• [TASK STATEMENT]:
Only the lines below starting at the one containing "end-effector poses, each" and ending at the one containing "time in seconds" belong in the answer, each copied exactly.

(DATASET SECTION)

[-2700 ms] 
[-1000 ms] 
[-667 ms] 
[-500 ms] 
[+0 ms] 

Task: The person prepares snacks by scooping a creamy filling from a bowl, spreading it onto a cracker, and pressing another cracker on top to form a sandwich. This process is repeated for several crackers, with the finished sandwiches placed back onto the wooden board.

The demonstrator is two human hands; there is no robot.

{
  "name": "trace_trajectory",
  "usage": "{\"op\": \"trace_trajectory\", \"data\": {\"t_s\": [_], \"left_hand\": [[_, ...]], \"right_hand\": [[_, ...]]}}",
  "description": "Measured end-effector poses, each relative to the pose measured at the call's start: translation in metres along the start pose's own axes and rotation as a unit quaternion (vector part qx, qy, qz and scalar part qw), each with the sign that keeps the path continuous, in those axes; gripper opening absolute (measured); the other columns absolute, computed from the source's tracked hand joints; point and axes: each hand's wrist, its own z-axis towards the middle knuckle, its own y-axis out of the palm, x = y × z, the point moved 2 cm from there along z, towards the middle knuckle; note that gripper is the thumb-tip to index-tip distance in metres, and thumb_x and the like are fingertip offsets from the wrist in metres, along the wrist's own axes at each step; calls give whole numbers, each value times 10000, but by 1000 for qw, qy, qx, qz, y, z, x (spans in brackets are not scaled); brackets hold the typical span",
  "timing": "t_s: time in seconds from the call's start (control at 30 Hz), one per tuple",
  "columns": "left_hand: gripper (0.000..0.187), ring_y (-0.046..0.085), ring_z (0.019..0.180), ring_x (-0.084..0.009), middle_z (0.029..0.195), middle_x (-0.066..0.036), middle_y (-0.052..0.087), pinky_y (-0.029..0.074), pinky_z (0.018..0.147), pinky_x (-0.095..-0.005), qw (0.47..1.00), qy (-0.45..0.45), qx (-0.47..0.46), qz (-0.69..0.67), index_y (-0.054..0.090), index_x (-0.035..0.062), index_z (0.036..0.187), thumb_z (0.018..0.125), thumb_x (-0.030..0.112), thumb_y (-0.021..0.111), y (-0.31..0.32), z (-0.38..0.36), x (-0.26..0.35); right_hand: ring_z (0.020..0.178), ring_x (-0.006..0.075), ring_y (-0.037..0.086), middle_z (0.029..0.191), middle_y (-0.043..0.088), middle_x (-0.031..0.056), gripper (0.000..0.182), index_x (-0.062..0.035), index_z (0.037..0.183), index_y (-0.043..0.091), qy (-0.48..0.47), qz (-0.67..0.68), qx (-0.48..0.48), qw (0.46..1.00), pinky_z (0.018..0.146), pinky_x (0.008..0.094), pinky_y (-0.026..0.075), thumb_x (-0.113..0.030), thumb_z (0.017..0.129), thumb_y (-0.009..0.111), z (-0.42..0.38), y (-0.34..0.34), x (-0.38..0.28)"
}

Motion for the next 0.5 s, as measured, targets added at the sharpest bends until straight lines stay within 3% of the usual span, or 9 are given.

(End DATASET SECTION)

• [FINISHED EXERCISE]:
  "description": "Measured end-effector poses, each relative to the pose measured at the call's start: translation in metres along the start pose's own axes and rotation as a unit quaternion (vector part qx, qy, qz and scalar part qw), each with the sign that keeps the path continuous, in those axes; gripper opening absolute (measured); the other columns absolute, computed from the source's tracked hand joints; point and axes: each hand's wrist, its own z-axis towards the middle knuckle, its own y-axis out of the palm, x = y × z, the point moved 2 cm from there along z, towards the middle knuckle; note that gripper is the thumb-tip to index-tip distance in metres, and thumb_x and the like are fingertip offsets from the wrist in metres, along the wrist's own axes at each step; calls give whole numbers, each value times 10000, but by 1000 for qw, qy, qx, qz, y, z, x (spans in brackets are not scaled); brackets hold the typical span",
  "timing": "t_s: time in seconds from the call's start (control at 30 Hz), one per tuple",

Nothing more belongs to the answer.